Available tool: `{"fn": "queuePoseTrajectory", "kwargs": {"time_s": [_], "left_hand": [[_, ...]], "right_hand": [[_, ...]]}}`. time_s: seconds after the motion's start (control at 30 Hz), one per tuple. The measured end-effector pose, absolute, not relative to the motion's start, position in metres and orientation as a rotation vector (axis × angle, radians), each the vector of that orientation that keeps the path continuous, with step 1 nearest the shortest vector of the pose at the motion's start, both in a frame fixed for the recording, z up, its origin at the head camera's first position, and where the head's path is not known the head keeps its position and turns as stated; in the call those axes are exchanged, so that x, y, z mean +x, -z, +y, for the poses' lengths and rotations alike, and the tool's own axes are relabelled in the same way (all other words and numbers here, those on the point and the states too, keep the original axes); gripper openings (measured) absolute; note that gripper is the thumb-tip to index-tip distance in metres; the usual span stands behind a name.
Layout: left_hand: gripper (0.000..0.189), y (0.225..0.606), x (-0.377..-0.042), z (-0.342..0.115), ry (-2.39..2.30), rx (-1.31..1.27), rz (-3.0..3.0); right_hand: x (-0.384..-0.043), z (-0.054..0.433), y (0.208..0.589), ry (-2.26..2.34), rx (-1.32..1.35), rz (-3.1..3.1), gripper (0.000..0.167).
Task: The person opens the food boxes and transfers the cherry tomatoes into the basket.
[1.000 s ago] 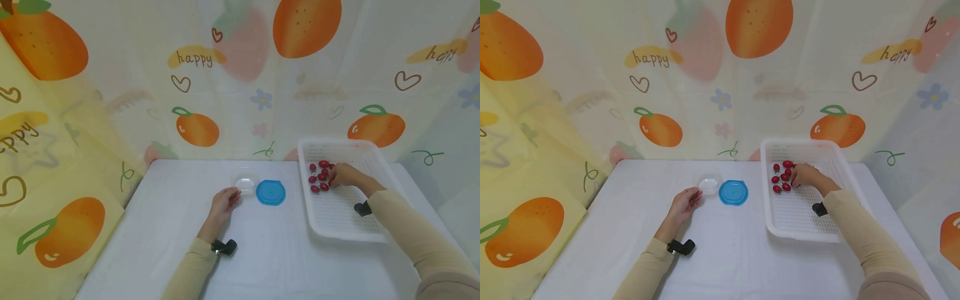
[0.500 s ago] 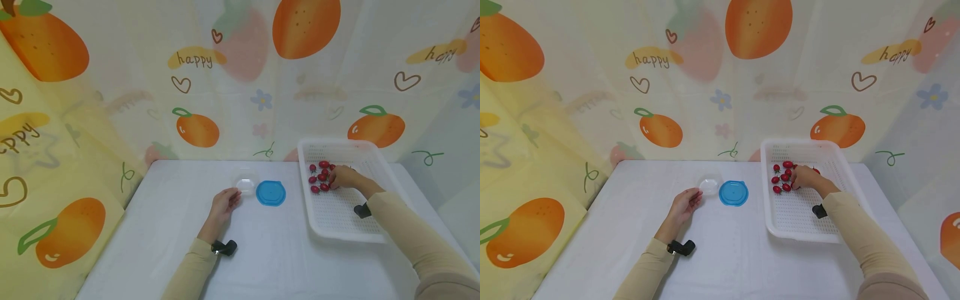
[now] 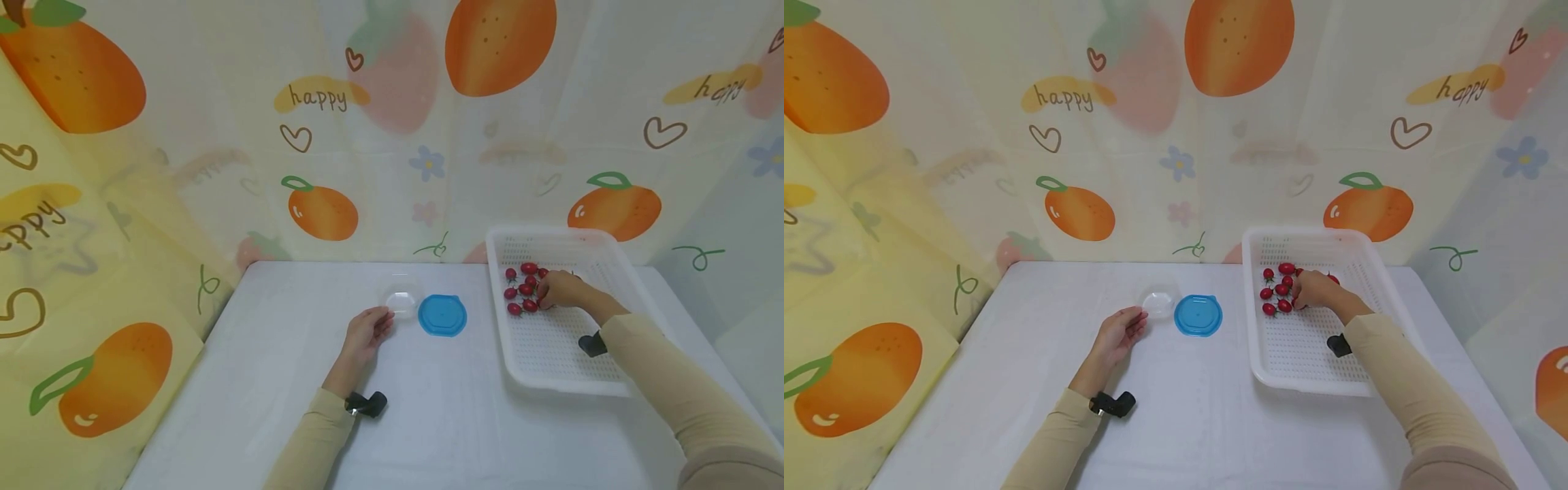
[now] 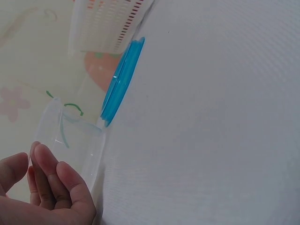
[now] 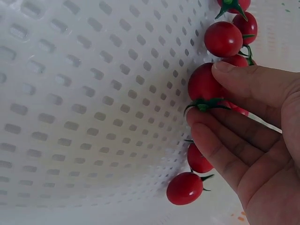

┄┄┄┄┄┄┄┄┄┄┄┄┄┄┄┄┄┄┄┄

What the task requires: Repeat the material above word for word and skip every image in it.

Written response:
Available tool: `{"fn": "queuePoseTrajectory", "kwargs": {"time_s": [_], "left_hand": [[_, ...]], "right_hand": [[_, ...]]}}`. time_s: seconds after the motion's start (control at 30 Hz), one per tuple. The measured end-effector pose, absolute, not relative to the motion's start, position in metres and orientation as a rotation vector (axis × angle, radians), each the vector of that orientation that keeps the path continuous, with step 1 nearest the shortest vector of the pose at the motion's start, both in a frame fixed for the recording, z up, its origin at the head camera's first position, and where the head's path is not known the head keeps its position and turns as stated; in the call those axes are exchanged, so that x, y, z mean +x, -z, +y, for the poses' lengths and rotations alike, and the tool's own axes are relabelled in the same way (all other words and numbers here, those on the point and the states too, keep the original axes); gripper openings (measured) absolute; note that gripper is the thumb-tip to index-tip distance in metres; the usual span stands behind a name.
Layout: left_hand: gripper (0.000..0.189), y (0.225..0.606), x (-0.377..-0.042), z (-0.342..0.115), ry (-2.39..2.30), rx (-1.31..1.27), rz (-3.0..3.0); right_hand: x (-0.384..-0.043), z (-0.054..0.433), y (0.208..0.589), ry (-2.26..2.34), rx (-1.32..1.35), rz (-3.1..3.1), gripper (0.000..0.167).
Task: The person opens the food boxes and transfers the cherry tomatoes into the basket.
[1.000 s ago] 
[0.500 s ago] 
[now] 
[now] 
[now] 

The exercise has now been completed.